Task to complete | Write out only the lines from the line containing "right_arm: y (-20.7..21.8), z" to the end of the listing below, both included, exactly as they stand. Drop the pictures.

Data extract |
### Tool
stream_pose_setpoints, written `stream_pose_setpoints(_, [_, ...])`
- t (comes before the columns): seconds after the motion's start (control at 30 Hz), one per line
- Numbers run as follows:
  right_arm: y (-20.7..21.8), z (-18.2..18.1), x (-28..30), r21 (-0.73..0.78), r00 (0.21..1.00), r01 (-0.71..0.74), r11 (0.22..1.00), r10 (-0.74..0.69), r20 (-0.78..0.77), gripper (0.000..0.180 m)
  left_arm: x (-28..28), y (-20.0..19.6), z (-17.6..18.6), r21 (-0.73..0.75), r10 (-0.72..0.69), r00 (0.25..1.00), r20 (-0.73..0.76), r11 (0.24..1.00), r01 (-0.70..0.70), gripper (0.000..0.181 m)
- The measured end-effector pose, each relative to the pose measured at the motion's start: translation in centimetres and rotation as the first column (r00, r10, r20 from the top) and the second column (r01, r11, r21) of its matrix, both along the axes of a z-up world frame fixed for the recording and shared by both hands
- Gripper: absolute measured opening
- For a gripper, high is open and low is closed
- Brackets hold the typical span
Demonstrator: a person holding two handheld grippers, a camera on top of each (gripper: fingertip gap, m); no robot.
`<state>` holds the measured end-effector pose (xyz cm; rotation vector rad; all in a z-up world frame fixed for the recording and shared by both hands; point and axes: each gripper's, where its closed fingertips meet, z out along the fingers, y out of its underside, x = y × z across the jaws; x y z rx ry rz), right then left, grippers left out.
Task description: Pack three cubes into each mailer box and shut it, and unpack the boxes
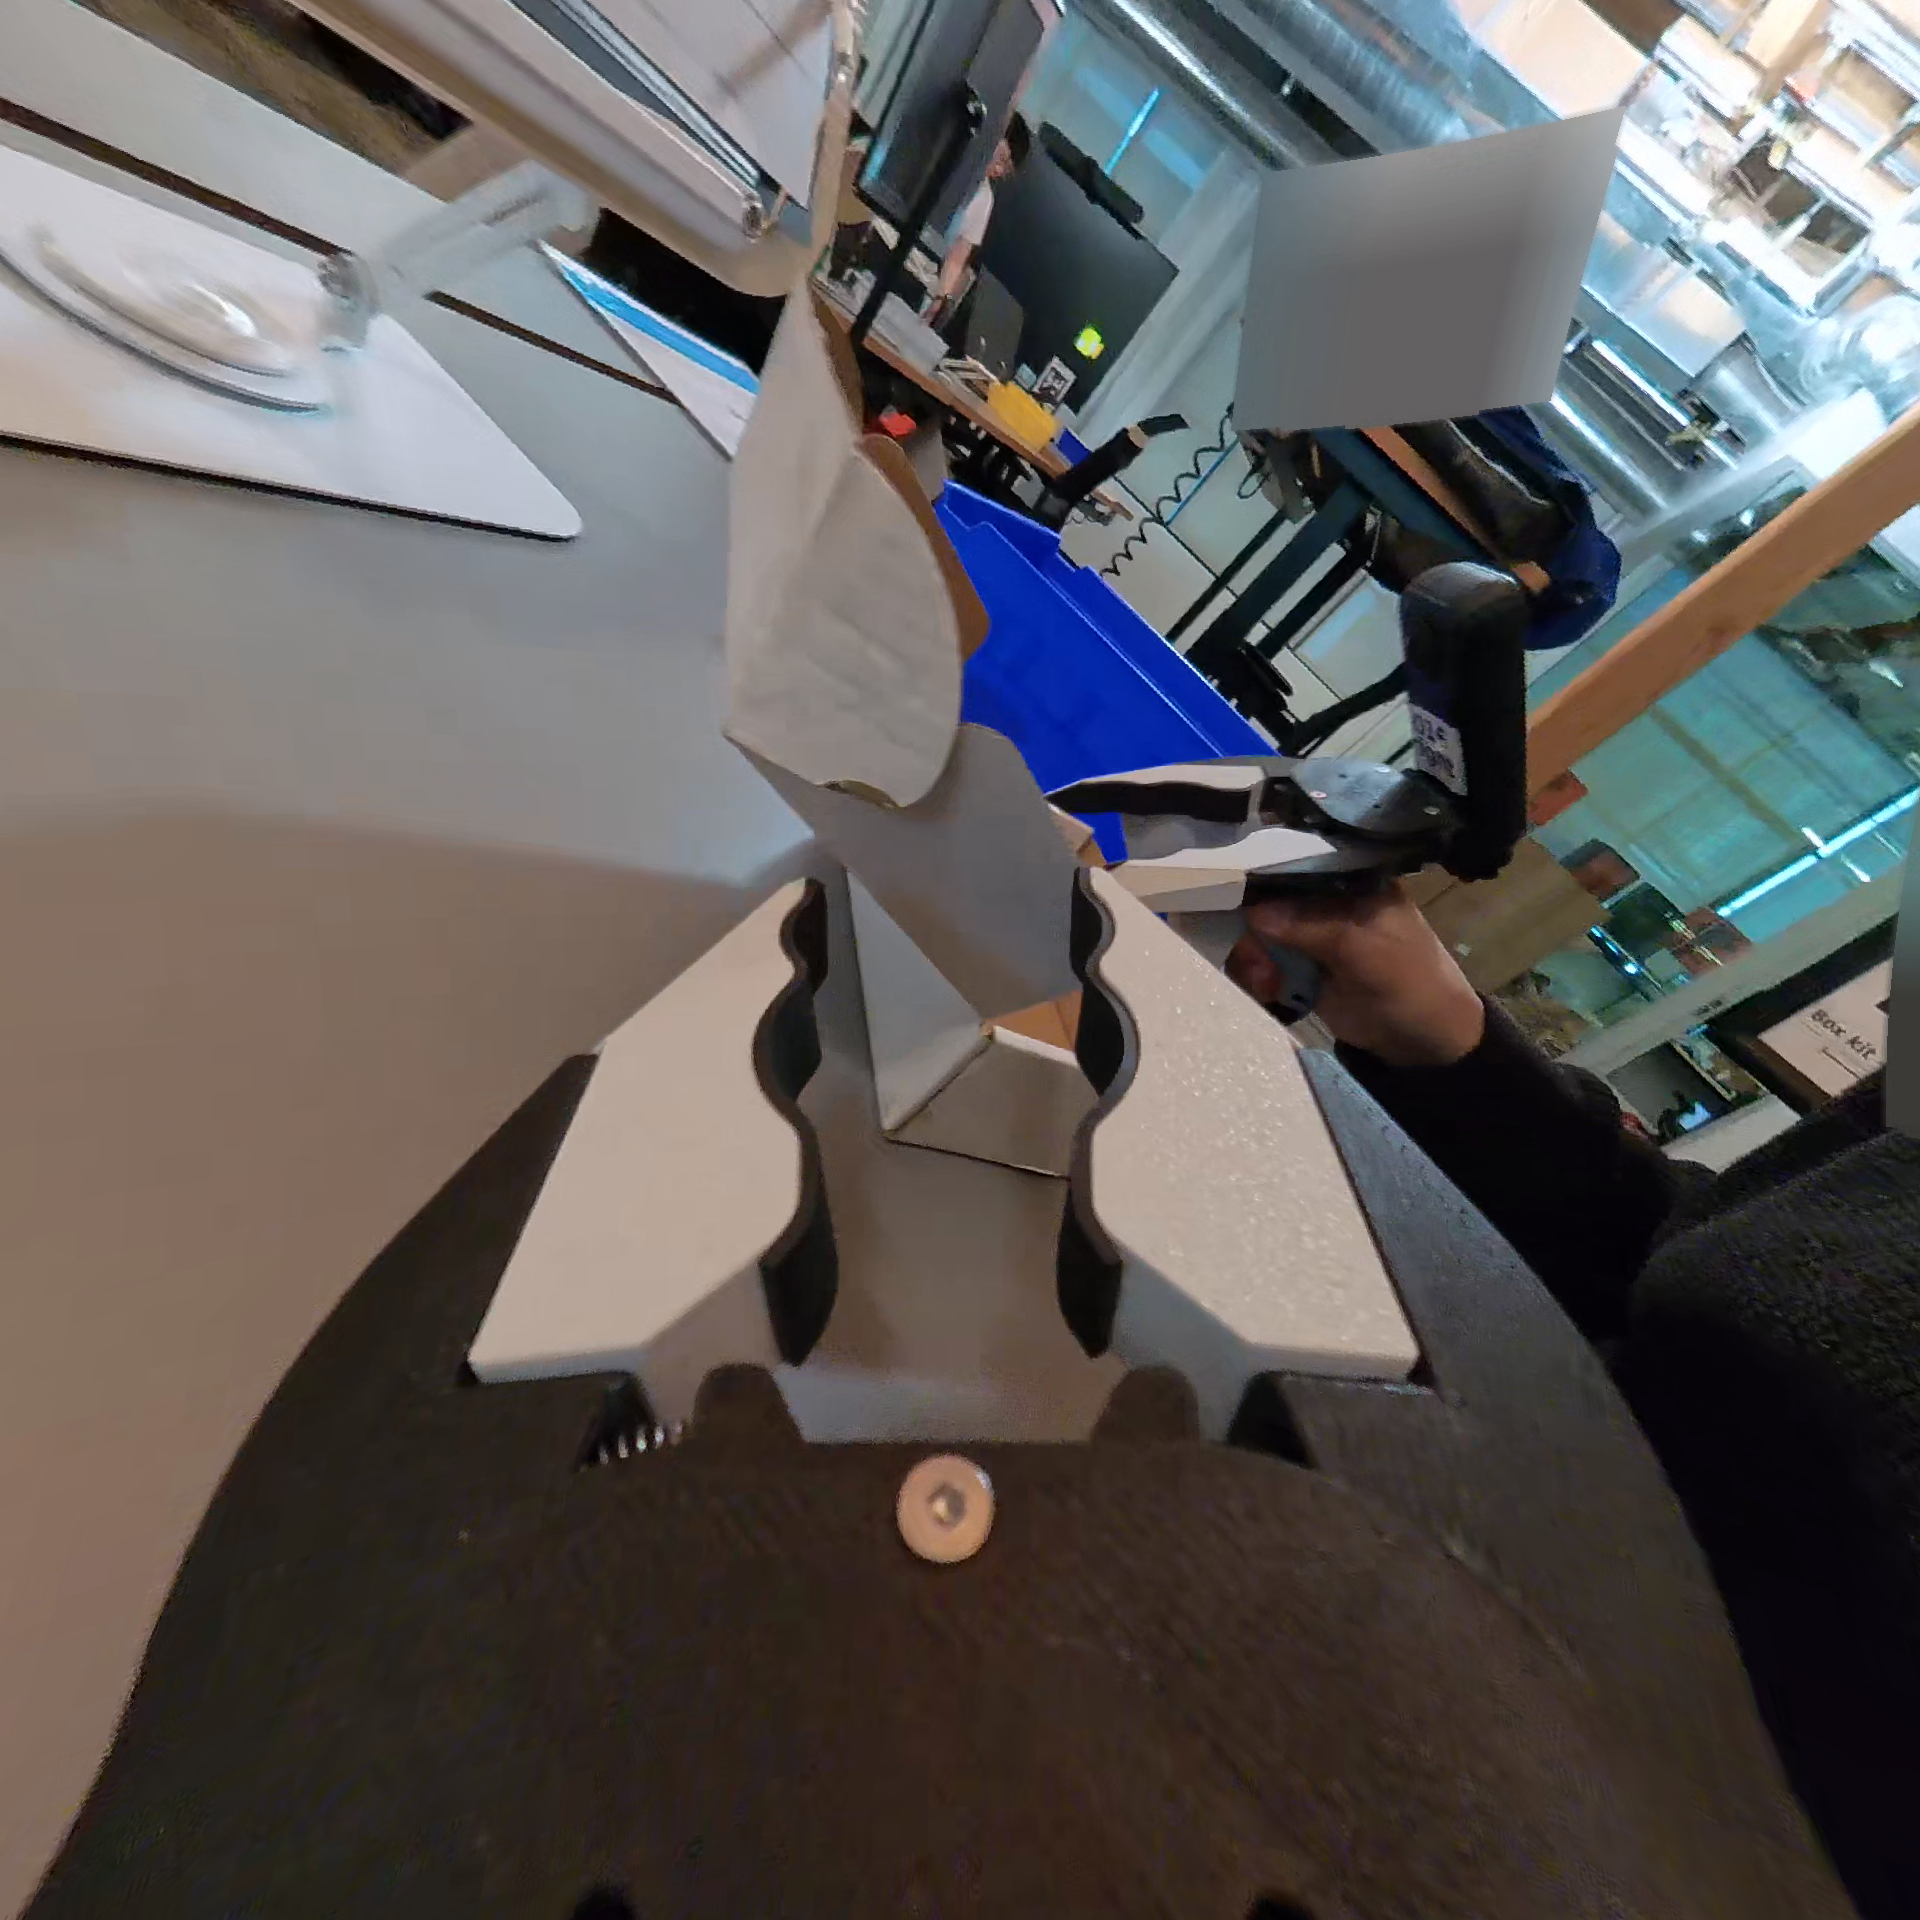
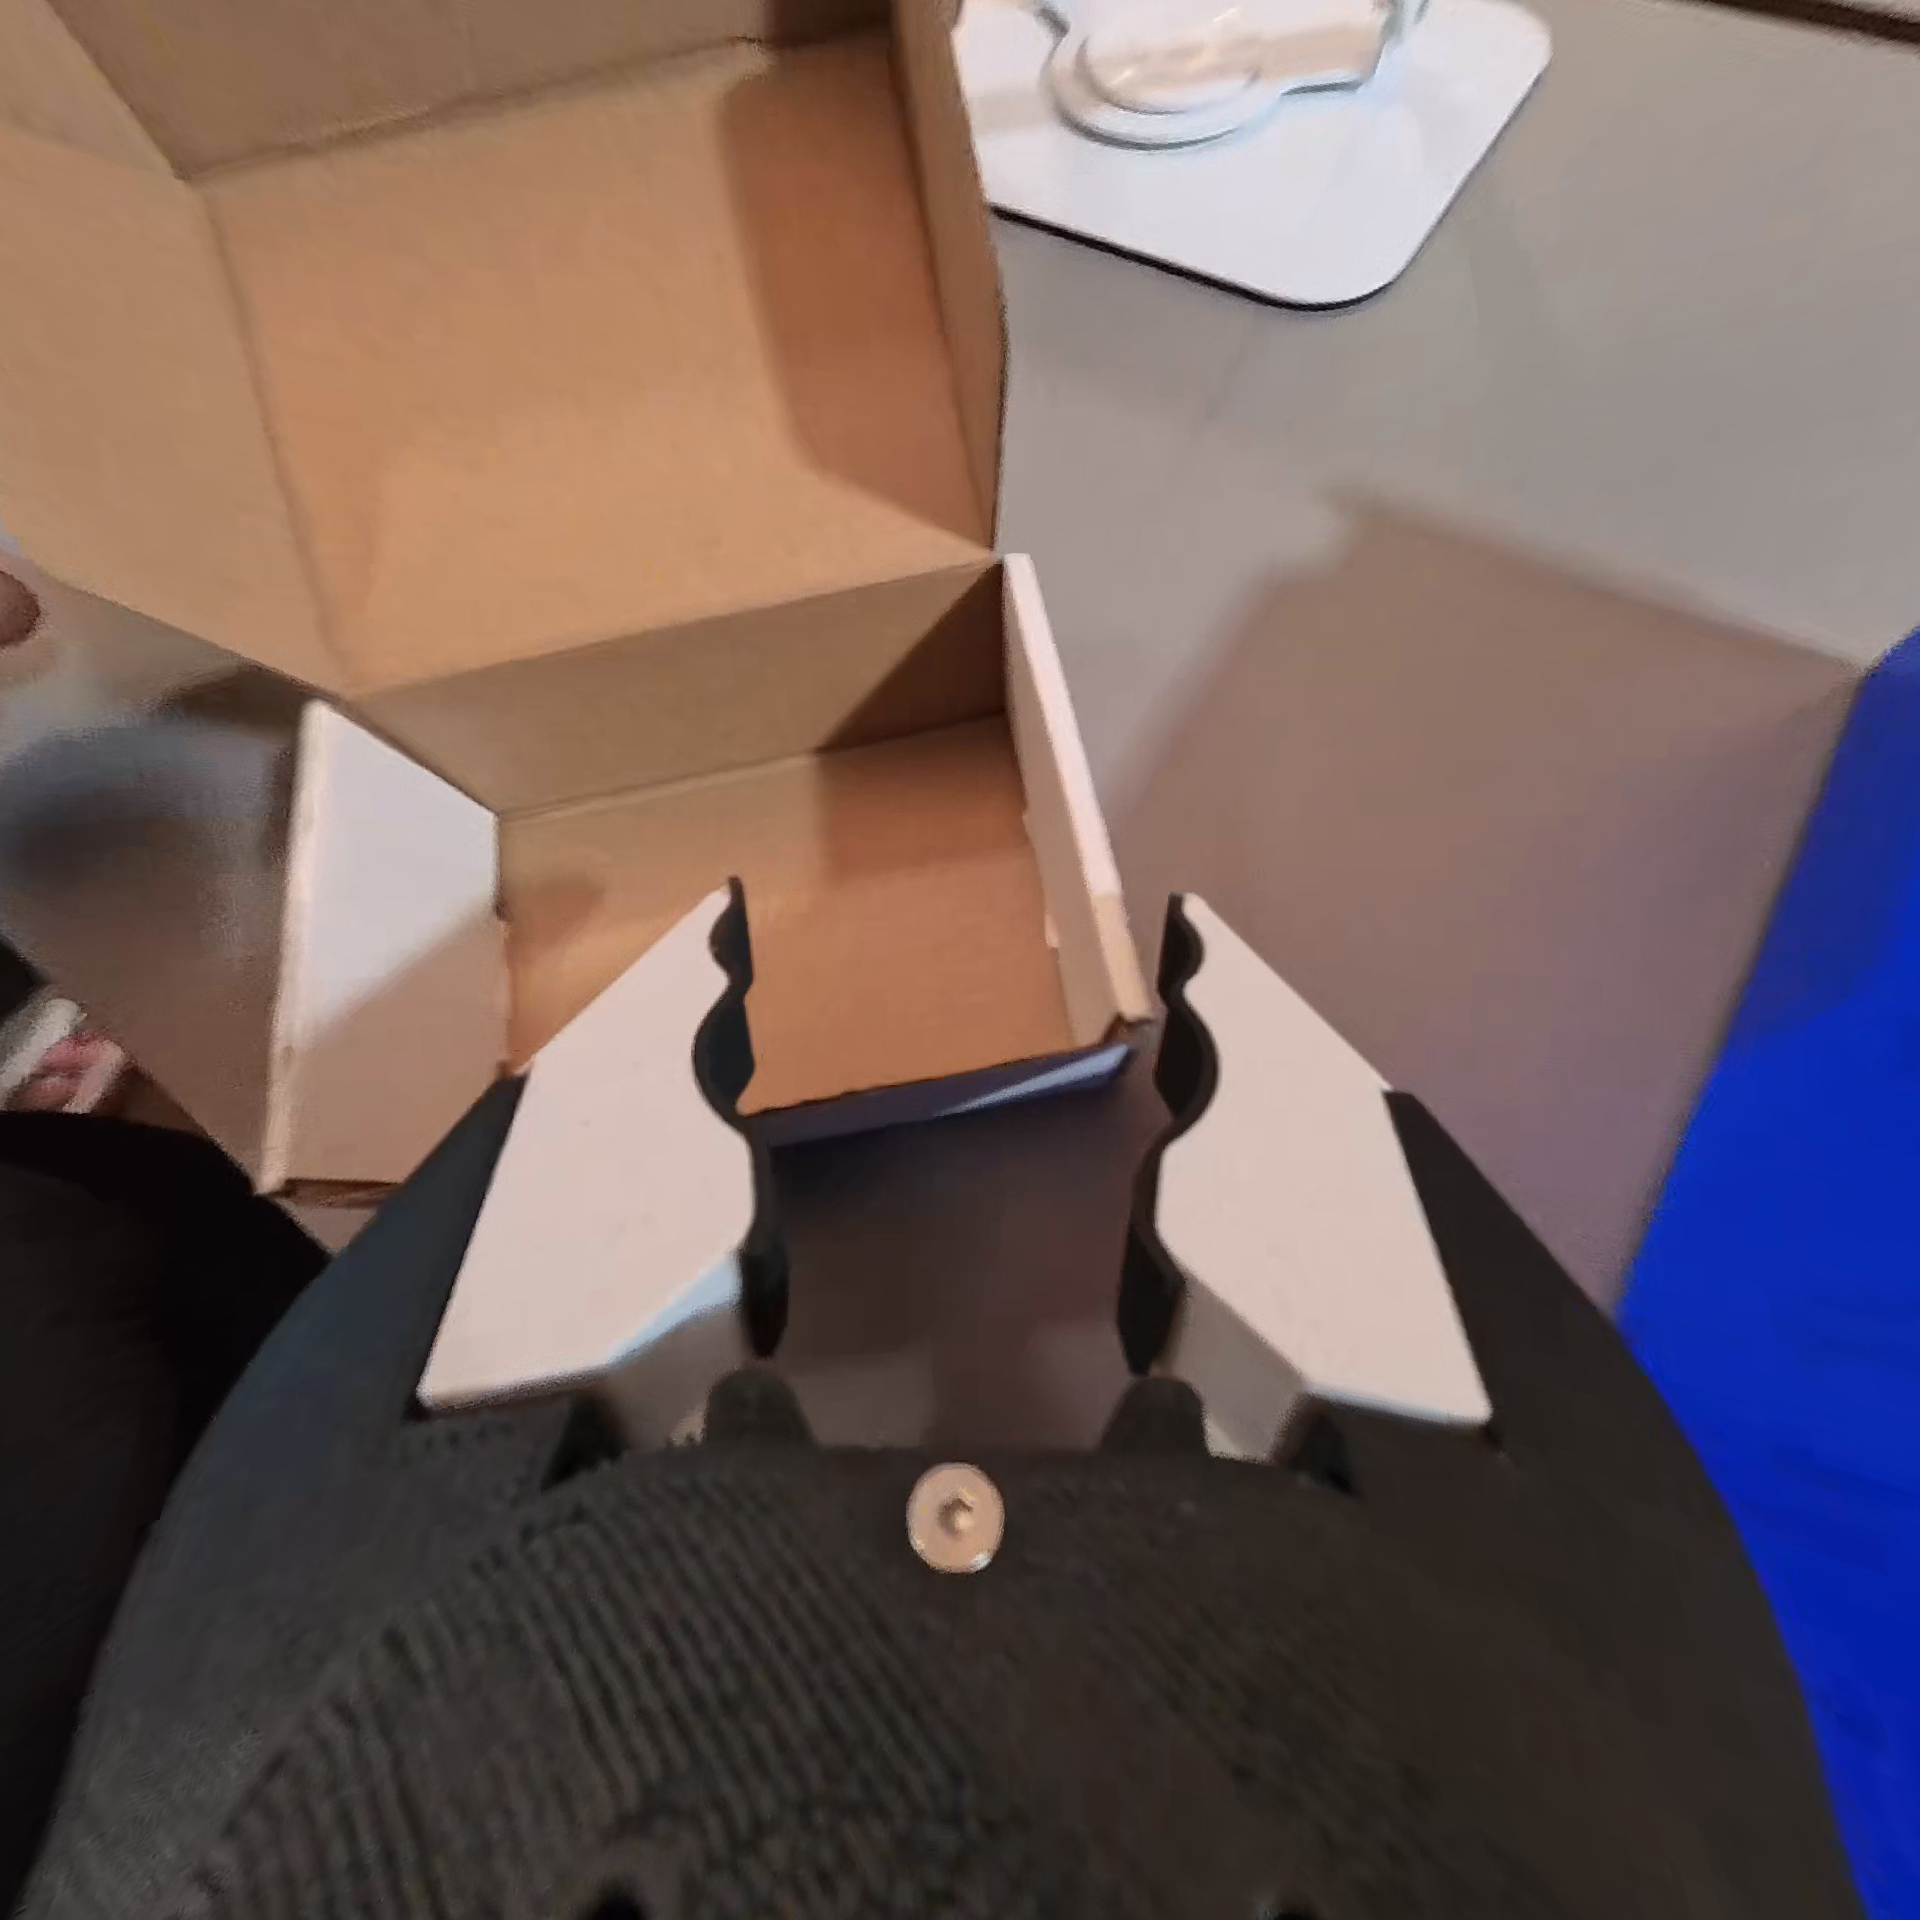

Solution for this exercise |
  right_arm: y (-20.7..21.8), z (-18.2..18.1), x (-28..30), r21 (-0.73..0.78), r00 (0.21..1.00), r01 (-0.71..0.74), r11 (0.22..1.00), r10 (-0.74..0.69), r20 (-0.78..0.77), gripper (0.000..0.180 m)
  left_arm: x (-28..28), y (-20.0..19.6), z (-17.6..18.6), r21 (-0.73..0.75), r10 (-0.72..0.69), r00 (0.25..1.00), r20 (-0.73..0.76), r11 (0.24..1.00), r01 (-0.70..0.70), gripper (0.000..0.181 m)
- The measured end-effector pose, each relative to the pose measured at the motion's start: translation in centimetres and rotation as the first column (r00, r10, r20 from the top) and the second column (r01, r11, r21) of its matrix, both along the axes of a z-up world frame fixed for the recording and shared by both hands
- Gripper: absolute measured opening
- For a gripper, high is open and low is closed
- Brackets hold the typical span
Demonstrator: a person holding two handheld grippers, a camera on top of each (gripper: fingertip gap, m); no robot.
`<state>` holds the measured end-effector pose (xyz cm; rotation vector rad; all in a z-up world frame fixed for the recording and shared by both hands; point and axes: each gripper's, where its closed fingertips meet, z out along the fingers, y out of its underside, x = y × z across the jaws; x y z rx ry rz), right then left, grippers left out.
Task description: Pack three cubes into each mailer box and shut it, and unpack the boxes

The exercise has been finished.